大きな茶の缶を抱えて王宮への小径を歩いていく。
このお茶をエクトルにも分けようかしら。
あの夜会の日、エクトルがエスコートしたデルフィーナが実はロルダンだということは、エクトルには話していなかった。
でも、敏いエクトルはあのデルフィーナに何かを感じていたように思える。
エクトルの婚約者の王太子妃教育をこれまでとは変えると話した時、エクトルも自分の王太子教育の中身に変更があったことを知ったはずだった。

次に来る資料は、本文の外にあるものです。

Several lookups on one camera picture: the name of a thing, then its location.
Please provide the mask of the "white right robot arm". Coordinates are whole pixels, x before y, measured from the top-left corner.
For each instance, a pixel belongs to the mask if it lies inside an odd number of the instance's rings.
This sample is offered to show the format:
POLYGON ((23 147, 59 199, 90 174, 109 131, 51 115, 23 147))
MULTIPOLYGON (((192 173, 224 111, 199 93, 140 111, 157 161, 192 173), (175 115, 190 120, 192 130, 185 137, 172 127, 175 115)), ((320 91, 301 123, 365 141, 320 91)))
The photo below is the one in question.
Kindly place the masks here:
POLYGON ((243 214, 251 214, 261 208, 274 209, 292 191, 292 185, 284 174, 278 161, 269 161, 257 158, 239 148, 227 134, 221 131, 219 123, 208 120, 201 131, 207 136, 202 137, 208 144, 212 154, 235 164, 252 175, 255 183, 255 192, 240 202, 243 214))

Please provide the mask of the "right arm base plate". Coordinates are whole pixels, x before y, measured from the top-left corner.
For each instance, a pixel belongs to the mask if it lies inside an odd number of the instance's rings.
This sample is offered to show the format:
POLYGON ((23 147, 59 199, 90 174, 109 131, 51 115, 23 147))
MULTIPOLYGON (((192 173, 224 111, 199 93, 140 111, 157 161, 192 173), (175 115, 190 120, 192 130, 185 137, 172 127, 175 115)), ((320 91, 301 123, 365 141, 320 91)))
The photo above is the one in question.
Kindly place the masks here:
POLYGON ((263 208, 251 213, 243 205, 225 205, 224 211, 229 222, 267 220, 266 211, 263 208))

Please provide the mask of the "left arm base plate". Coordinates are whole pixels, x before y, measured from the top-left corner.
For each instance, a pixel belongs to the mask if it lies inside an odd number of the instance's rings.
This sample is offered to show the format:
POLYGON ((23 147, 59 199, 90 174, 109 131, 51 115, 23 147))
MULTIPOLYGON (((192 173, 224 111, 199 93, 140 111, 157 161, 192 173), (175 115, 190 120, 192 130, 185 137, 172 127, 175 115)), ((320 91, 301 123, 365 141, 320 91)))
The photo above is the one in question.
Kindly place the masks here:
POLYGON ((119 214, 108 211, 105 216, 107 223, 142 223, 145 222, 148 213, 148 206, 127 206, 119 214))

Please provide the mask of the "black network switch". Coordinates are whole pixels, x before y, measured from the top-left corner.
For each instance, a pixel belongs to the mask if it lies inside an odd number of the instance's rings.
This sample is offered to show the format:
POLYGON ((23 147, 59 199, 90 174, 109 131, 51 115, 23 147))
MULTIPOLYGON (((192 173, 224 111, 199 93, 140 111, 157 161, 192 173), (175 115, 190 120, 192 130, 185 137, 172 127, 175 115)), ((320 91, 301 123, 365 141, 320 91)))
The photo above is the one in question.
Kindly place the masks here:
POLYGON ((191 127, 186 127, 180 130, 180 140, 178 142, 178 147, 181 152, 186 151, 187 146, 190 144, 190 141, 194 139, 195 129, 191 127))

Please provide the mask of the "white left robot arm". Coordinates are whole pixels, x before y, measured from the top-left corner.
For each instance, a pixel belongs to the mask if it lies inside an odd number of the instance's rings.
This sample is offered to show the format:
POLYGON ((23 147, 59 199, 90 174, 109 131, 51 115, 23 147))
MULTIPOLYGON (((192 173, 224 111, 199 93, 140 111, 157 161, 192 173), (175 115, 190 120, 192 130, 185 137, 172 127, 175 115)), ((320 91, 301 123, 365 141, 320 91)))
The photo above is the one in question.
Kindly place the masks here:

いつか、エクトルとロルダンの話をすることがあれば……。
その時にこの茶を淹れよう。
***
ロンの死から一年ほどが過ぎ、ガイロと共にチェスティ州に赴いた。
王家の馬車ではないごく普通の馬車に、護衛たちと共に馬車に揺られてやってきた。
ジルドとフィーナの間に、待望の第一子が生まれたという知らせが届いた。
すぐにはやって来られず、あれこれ雑事を片付けているうちに知らせを受けてから八か月ほども経ってしまった。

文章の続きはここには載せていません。